[Problem to solve]
Only an exact, line-for-line copy of the data will serve as the answer.

[Available data]

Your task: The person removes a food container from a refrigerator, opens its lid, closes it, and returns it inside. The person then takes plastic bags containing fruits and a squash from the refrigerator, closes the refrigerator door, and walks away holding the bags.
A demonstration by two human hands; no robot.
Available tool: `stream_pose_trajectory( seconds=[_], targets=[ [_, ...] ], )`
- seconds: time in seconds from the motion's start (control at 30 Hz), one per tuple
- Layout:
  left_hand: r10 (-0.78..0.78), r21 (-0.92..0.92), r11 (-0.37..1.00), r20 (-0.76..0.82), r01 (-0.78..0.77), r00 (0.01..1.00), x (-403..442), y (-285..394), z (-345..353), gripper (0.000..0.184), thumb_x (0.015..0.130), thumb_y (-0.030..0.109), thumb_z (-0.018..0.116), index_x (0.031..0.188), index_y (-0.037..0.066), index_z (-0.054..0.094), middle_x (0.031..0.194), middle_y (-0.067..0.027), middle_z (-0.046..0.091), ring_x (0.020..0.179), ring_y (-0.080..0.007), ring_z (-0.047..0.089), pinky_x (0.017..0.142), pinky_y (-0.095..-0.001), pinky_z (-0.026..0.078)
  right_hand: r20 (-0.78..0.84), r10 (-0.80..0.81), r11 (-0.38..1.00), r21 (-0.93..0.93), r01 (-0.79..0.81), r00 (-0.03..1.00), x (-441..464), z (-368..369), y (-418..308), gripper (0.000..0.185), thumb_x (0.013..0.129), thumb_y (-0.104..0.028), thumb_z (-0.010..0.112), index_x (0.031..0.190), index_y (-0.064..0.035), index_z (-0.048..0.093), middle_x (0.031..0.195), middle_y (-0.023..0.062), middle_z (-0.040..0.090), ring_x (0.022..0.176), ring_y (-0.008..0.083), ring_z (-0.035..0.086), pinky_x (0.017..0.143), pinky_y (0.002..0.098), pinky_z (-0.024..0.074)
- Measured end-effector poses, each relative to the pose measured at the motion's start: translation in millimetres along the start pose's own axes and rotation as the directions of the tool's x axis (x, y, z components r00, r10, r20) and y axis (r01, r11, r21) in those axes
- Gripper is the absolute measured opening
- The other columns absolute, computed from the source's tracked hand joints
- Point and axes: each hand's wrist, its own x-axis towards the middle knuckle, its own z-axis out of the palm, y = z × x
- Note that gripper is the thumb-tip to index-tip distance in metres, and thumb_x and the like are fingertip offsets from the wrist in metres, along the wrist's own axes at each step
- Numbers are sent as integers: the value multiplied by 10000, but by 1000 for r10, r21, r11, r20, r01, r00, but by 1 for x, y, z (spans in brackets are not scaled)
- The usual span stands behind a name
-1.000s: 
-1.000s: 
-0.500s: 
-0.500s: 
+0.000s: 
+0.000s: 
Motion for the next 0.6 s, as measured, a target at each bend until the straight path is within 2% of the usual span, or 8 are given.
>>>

[Task output]
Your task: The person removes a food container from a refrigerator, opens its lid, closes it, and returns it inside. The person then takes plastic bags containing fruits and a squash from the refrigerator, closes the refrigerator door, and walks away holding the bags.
A demonstration by two human hands; no robot.
Available tool: `stream_pose_trajectory( seconds=[_], targets=[ [_, ...] ], )`
- seconds: time in seconds from the motion's start (control at 30 Hz), one per tuple
- Layout:
  left_hand: r10 (-0.78..0.78), r21 (-0.92..0.92), r11 (-0.37..1.00), r20 (-0.76..0.82), r01 (-0.78..0.77), r00 (0.01..1.00), x (-403..442), y (-285..394), z (-345..353), gripper (0.000..0.184), thumb_x (0.015..0.130), thumb_y (-0.030..0.109), thumb_z (-0.018..0.116), index_x (0.031..0.188), index_y (-0.037..0.066), index_z (-0.054..0.094), middle_x (0.031..0.194), middle_y (-0.067..0.027), middle_z (-0.046..0.091), ring_x (0.020..0.179), ring_y (-0.080..0.007), ring_z (-0.047..0.089), pinky_x (0.017..0.142), pinky_y (-0.095..-0.001), pinky_z (-0.026..0.078)
  right_hand: r20 (-0.78..0.84), r10 (-0.80..0.81), r11 (-0.38..1.00), r21 (-0.93..0.93), r01 (-0.79..0.81), r00 (-0.03..1.00), x (-441..464), z (-368..369), y (-418..308), gripper (0.000..0.185), thumb_x (0.013..0.129), thumb_y (-0.104..0.028), thumb_z (-0.010..0.112), index_x (0.031..0.190), index_y (-0.064..0.035), index_z (-0.048..0.093), middle_x (0.031..0.195), middle_y (-0.023..0.062), middle_z (-0.040..0.090), ring_x (0.022..0.176), ring_y (-0.008..0.083), ring_z (-0.035..0.086), pinky_x (0.017..0.143), pinky_y (0.002..0.098), pinky_z (-0.024..0.074)
- Measured end-effector poses, each relative to the pose measured at the motion's start: translation in millimetres along the start pose's own axes and rotation as the directions of the tool's x axis (x, y, z components r00, r10, r20) and y axis (r01, r11, r21) in those axes
- Gripper is the absolute measured opening
- The other columns absolute, computed from the source's tracked hand joints
- Point and axes: each hand's wrist, its own x-axis towards the middle knuckle, its own z-axis out of the palm, y = z × x
- Note that gripper is the thumb-tip to index-tip distance in metres, and thumb_x and the like are fingertip offsets from the wrist in metres, along the wrist's own axes at each step
- Numbers are sent as integers: the value multiplied by 10000, but by 1000 for r10, r21, r11, r20, r01, r00, but by 1 for x, y, z (spans in brackets are not scaled)
- The usual span stands behind a name
-1.000s: 
-1.000s: 
-0.500s: 
-0.500s: 
+0.000s: 
+0.000s: 
Motion for the next 0.6 s, as measured, a target at each bend until the straight path is within 2% of the usual span, or 8 are given.
>>>

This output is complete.